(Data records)
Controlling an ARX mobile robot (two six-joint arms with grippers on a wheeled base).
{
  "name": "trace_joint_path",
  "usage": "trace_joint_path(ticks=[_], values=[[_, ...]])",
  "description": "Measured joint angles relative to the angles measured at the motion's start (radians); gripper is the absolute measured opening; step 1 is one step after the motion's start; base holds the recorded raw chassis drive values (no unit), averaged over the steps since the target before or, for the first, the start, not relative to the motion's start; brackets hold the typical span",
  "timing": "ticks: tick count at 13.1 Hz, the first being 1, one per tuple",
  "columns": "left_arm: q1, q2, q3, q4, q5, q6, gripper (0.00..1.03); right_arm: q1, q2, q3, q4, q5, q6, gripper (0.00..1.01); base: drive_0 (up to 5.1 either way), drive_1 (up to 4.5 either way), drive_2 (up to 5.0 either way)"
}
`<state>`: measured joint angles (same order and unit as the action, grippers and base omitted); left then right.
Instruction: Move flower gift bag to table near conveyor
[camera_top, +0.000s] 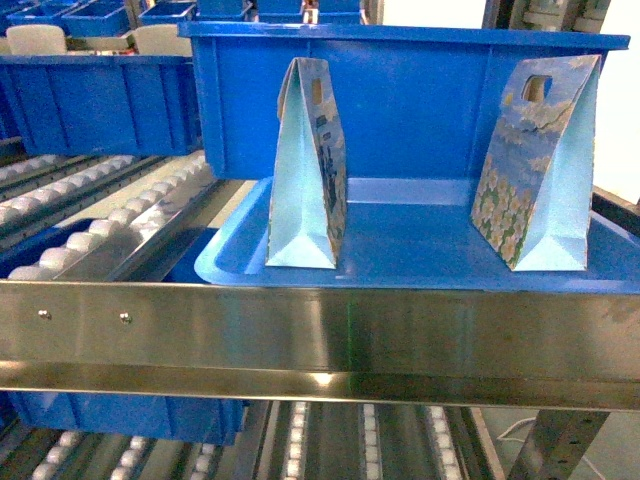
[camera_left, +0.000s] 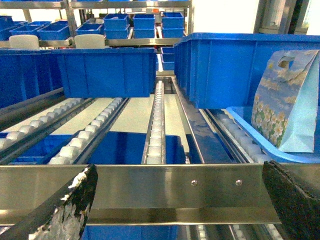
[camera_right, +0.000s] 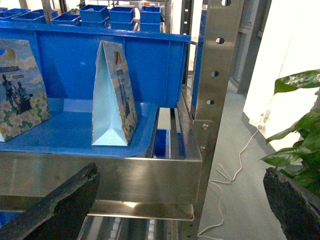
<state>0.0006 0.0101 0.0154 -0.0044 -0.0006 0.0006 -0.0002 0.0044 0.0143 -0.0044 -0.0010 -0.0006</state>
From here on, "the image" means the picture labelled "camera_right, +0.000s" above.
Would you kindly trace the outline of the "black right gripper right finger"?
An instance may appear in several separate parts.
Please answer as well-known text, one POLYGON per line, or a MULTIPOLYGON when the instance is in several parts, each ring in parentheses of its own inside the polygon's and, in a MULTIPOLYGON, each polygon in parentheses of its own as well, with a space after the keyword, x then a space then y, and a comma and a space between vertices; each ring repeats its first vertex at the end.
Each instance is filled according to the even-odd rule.
POLYGON ((263 186, 270 209, 288 240, 320 238, 320 197, 269 167, 263 186))

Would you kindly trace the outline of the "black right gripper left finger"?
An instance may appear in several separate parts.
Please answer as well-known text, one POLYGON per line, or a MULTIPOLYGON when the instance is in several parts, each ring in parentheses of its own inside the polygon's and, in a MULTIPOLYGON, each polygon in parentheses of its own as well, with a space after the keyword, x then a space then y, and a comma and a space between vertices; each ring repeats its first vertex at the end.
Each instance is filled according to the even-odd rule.
POLYGON ((76 240, 98 192, 100 173, 89 163, 0 229, 2 240, 76 240))

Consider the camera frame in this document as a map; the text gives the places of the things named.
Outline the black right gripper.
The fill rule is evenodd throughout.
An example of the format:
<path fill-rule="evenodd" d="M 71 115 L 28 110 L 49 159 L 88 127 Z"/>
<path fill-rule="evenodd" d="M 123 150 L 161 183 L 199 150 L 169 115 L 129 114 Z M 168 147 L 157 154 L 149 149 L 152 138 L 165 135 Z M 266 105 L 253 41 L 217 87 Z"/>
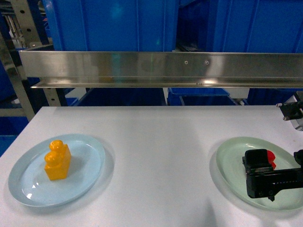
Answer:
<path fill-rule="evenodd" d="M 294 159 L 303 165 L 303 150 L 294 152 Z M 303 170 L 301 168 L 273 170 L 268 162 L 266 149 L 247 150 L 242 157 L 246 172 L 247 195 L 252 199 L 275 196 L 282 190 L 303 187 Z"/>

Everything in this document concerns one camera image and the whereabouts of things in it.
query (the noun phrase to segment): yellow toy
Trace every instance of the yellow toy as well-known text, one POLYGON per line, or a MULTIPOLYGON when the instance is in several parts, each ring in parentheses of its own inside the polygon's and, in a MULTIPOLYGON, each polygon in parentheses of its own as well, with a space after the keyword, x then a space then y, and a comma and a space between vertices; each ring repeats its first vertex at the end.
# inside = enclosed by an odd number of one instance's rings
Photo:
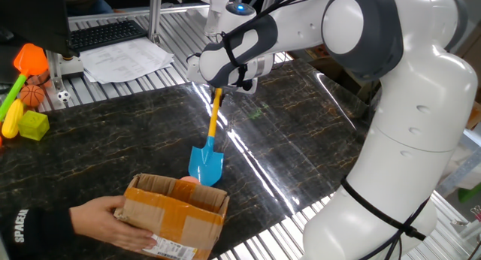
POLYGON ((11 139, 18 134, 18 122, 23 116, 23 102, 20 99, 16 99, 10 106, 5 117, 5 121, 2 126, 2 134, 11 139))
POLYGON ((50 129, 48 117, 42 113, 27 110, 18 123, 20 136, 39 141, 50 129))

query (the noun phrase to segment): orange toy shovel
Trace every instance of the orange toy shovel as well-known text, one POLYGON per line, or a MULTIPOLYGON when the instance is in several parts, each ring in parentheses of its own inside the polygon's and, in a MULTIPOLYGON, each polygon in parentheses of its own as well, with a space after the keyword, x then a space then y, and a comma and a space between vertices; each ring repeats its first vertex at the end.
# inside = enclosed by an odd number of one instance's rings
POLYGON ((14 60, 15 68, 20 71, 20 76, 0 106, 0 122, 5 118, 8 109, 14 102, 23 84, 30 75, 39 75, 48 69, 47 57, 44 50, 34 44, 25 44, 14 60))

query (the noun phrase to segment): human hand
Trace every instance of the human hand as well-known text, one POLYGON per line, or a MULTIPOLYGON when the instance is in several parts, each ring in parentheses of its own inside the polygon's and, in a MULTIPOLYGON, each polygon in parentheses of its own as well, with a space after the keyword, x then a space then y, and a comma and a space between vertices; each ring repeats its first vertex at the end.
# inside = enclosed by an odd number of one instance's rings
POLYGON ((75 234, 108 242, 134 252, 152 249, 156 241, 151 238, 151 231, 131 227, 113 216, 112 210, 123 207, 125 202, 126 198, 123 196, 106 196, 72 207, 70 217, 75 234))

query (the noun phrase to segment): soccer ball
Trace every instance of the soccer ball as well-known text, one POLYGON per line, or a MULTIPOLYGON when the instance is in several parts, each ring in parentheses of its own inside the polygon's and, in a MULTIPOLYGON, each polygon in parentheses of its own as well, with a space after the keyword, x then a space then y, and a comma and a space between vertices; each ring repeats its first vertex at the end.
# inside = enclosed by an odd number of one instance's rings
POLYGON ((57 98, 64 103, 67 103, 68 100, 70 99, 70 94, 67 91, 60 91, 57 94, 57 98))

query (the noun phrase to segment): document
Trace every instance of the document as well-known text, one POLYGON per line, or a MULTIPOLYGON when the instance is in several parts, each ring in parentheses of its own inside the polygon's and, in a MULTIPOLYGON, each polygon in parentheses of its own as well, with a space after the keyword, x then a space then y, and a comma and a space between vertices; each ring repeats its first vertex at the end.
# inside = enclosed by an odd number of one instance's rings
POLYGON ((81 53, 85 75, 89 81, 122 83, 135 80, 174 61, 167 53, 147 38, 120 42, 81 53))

- **WHAT IS NEEDED**: Your answer must restate the entries word for word and contain no pictures.

- **EXERCISE SOLUTION**:
Controlling an ARX mobile robot (two six-joint arms with grippers on a wheeled base).
{
  "name": "trace_joint_path",
  "usage": "trace_joint_path(ticks=[_], values=[[_, ...]])",
  "description": "Measured joint angles relative to the angles measured at the motion's start (radians); gripper is the absolute measured opening; step 1 is one step after the motion's start; base holds the recorded raw chassis drive values (no unit), averaged over the steps since the target before or, for the first, the start, not relative to the motion's start; brackets hold the typical span",
  "timing": "ticks: tick count at 13.1 Hz, the first being 1, one per tuple",
  "columns": "left_arm: q1, q2, q3, q4, q5, q6, gripper (0.00..1.03); right_arm: q1, q2, q3, q4, q5, q6, gripper (0.00..1.01); base: drive_0 (up to 5.1 either way), drive_1 (up to 4.5 either way), drive_2 (up to 5.0 either way)"
}
`<state>`: measured joint angles (same order and unit as the action, grippers and base omitted); left then right.
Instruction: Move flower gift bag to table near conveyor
[camera_top, +0.000s] 
[camera_left, +0.000s] 
[camera_right, +0.000s] 
<state>0.0006 0.0101 0.0154 -0.0044 -0.0006 0.0006 -0.0002 0.0044 0.0143 -0.0044 -0.0010 -0.0006</state>
From here on, "the image" means the picture labelled "camera_right, +0.000s" above.
Would you kindly trace the outline of the "black right gripper right finger"?
An instance may appear in several separate parts.
Please answer as well-known text, one POLYGON per line, or a MULTIPOLYGON when the instance is in several parts, each ring in parentheses of its own inside the polygon's and, in a MULTIPOLYGON, each polygon in parentheses of its own as well, with a space after the keyword, x then a space then y, and a comma and a space between vertices; each ring repeats its first vertex at the end.
Each instance is filled according to the even-odd rule.
POLYGON ((263 186, 270 209, 288 240, 320 238, 320 197, 269 167, 263 186))

Would you kindly trace the outline of the "black right gripper left finger"?
An instance may appear in several separate parts.
Please answer as well-known text, one POLYGON per line, or a MULTIPOLYGON when the instance is in several parts, each ring in parentheses of its own inside the polygon's and, in a MULTIPOLYGON, each polygon in parentheses of its own as well, with a space after the keyword, x then a space then y, and a comma and a space between vertices; each ring repeats its first vertex at the end.
Each instance is filled according to the even-odd rule.
POLYGON ((76 240, 98 192, 100 173, 89 163, 0 229, 2 240, 76 240))

Consider the camera frame in this document as a map; the text gives the places of the things named.
Outline the black right gripper.
The fill rule is evenodd throughout.
An example of the format:
<path fill-rule="evenodd" d="M 71 115 L 28 110 L 49 159 L 88 127 Z"/>
<path fill-rule="evenodd" d="M 123 150 L 161 183 L 199 150 L 169 115 L 129 114 Z M 168 147 L 157 154 L 149 149 L 152 138 L 165 135 Z M 266 105 L 253 41 L 217 87 Z"/>
Answer:
<path fill-rule="evenodd" d="M 294 159 L 303 165 L 303 150 L 294 152 Z M 303 170 L 301 168 L 273 170 L 268 162 L 266 149 L 247 150 L 242 157 L 246 172 L 247 195 L 252 199 L 275 196 L 282 190 L 303 187 Z"/>

Everything in this document concerns one camera image and the whereabouts of things in it.
query (the noun phrase to segment): yellow toy
Trace every instance of the yellow toy as well-known text, one POLYGON per line, or a MULTIPOLYGON when the instance is in several parts, each ring in parentheses of its own inside the polygon's and, in a MULTIPOLYGON, each polygon in parentheses of its own as well, with a space after the keyword, x then a space then y, and a comma and a space between vertices; each ring repeats its first vertex at the end.
# inside = enclosed by an odd number of one instance's rings
Photo:
POLYGON ((11 139, 18 134, 18 122, 23 116, 23 102, 20 99, 16 99, 10 106, 5 117, 5 121, 2 126, 2 134, 11 139))
POLYGON ((50 129, 48 117, 42 113, 27 110, 18 123, 20 136, 39 141, 50 129))

query (the noun phrase to segment): orange toy shovel
Trace every instance of the orange toy shovel as well-known text, one POLYGON per line, or a MULTIPOLYGON when the instance is in several parts, each ring in parentheses of its own inside the polygon's and, in a MULTIPOLYGON, each polygon in parentheses of its own as well, with a space after the keyword, x then a space then y, and a comma and a space between vertices; each ring repeats its first vertex at the end.
# inside = enclosed by an odd number of one instance's rings
POLYGON ((14 60, 15 68, 20 71, 20 76, 0 106, 0 122, 5 118, 8 109, 14 102, 23 84, 30 75, 39 75, 48 69, 47 57, 44 50, 34 44, 25 44, 14 60))

query (the noun phrase to segment): human hand
Trace every instance of the human hand as well-known text, one POLYGON per line, or a MULTIPOLYGON when the instance is in several parts, each ring in parentheses of its own inside the polygon's and, in a MULTIPOLYGON, each polygon in parentheses of its own as well, with a space after the keyword, x then a space then y, and a comma and a space between vertices; each ring repeats its first vertex at the end.
# inside = enclosed by an odd number of one instance's rings
POLYGON ((75 234, 108 242, 134 252, 152 249, 156 241, 151 238, 151 231, 131 227, 113 216, 112 210, 123 207, 125 202, 126 198, 123 196, 106 196, 72 207, 70 217, 75 234))

query (the noun phrase to segment): soccer ball
Trace every instance of the soccer ball as well-known text, one POLYGON per line, or a MULTIPOLYGON when the instance is in several parts, each ring in parentheses of its own inside the polygon's and, in a MULTIPOLYGON, each polygon in parentheses of its own as well, with a space after the keyword, x then a space then y, and a comma and a space between vertices; each ring repeats its first vertex at the end.
# inside = enclosed by an odd number of one instance's rings
POLYGON ((57 98, 64 103, 67 103, 68 100, 70 99, 70 94, 67 91, 60 91, 57 94, 57 98))

query (the noun phrase to segment): document
Trace every instance of the document as well-known text, one POLYGON per line, or a MULTIPOLYGON when the instance is in several parts, each ring in parentheses of its own inside the polygon's and, in a MULTIPOLYGON, each polygon in parentheses of its own as well, with a space after the keyword, x then a space then y, and a comma and a space between vertices; each ring repeats its first vertex at the end.
# inside = enclosed by an odd number of one instance's rings
POLYGON ((81 53, 85 75, 89 81, 122 83, 135 80, 174 61, 167 53, 147 38, 120 42, 81 53))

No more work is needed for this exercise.